=== Begin Enclosure ===

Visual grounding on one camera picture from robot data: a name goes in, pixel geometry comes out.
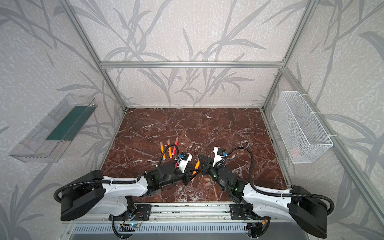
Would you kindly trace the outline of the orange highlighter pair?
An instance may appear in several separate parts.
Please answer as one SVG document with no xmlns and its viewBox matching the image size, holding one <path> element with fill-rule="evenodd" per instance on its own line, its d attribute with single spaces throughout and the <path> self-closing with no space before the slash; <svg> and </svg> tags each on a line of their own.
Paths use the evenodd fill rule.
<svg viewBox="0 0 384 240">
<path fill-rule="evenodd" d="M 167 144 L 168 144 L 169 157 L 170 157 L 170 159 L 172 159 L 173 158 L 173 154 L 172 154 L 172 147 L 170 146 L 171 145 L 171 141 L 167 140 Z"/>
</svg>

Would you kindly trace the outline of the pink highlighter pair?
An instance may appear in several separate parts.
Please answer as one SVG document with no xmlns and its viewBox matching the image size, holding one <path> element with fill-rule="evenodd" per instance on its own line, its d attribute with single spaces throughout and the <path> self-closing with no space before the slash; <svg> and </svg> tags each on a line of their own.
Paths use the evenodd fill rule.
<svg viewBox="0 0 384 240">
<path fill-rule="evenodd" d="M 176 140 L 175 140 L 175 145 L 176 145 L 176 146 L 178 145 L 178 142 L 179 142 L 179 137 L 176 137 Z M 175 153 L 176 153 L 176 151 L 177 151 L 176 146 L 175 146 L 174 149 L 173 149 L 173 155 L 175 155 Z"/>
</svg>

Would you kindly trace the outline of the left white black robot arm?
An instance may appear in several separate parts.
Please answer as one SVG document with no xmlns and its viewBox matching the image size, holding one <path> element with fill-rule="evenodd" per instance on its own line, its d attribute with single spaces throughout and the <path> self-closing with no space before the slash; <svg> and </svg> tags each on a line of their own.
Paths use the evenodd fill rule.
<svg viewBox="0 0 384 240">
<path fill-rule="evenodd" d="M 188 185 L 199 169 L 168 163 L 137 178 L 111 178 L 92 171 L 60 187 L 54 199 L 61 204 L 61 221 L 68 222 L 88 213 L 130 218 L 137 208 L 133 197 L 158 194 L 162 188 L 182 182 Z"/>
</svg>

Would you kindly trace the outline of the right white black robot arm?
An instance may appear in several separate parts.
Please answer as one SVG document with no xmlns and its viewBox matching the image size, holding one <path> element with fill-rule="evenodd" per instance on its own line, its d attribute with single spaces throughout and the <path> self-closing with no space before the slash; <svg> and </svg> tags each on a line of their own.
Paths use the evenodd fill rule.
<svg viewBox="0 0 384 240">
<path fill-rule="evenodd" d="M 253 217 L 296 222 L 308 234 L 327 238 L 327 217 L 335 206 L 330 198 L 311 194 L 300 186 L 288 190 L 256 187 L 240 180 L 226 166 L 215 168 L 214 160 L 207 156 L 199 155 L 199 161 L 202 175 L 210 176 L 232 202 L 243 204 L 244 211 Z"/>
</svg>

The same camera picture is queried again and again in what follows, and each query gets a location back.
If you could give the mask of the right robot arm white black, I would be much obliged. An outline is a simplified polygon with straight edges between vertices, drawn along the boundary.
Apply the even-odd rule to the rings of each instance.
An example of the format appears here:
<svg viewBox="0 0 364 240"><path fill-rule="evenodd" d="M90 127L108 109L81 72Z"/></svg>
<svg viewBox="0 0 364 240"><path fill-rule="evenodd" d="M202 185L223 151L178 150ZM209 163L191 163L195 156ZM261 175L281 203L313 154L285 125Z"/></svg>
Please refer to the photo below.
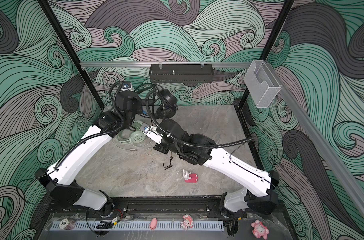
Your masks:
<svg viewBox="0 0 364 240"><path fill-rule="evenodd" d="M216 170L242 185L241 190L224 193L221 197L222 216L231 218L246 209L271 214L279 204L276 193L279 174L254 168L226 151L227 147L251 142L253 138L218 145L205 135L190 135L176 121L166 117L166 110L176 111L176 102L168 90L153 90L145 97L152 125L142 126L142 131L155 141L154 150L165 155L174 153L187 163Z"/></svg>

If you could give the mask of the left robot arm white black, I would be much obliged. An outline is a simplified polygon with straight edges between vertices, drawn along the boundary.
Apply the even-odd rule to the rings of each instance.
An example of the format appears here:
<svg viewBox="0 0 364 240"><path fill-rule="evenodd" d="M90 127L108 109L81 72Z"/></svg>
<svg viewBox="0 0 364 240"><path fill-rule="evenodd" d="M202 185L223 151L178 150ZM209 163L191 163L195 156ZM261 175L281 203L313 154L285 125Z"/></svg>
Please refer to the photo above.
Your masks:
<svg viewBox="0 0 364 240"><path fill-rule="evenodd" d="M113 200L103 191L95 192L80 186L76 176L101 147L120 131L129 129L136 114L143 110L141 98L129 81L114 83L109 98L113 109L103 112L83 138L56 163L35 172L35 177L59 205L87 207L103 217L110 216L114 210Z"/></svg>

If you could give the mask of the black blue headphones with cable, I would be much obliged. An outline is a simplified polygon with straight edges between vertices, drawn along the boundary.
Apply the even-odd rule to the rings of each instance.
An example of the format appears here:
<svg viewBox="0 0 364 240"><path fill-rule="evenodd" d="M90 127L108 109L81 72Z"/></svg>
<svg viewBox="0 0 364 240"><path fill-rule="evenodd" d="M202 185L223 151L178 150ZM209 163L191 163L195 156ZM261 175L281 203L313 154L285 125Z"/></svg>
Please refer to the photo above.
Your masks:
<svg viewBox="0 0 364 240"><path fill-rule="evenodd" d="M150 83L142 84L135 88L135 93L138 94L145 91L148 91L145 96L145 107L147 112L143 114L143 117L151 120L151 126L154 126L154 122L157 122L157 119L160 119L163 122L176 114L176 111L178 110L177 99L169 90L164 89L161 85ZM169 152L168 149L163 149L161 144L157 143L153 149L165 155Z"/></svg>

=== End Enclosure ===

Please state how many lines of the listing above hold "much", giving the number and nothing else.

**SOLUTION**
3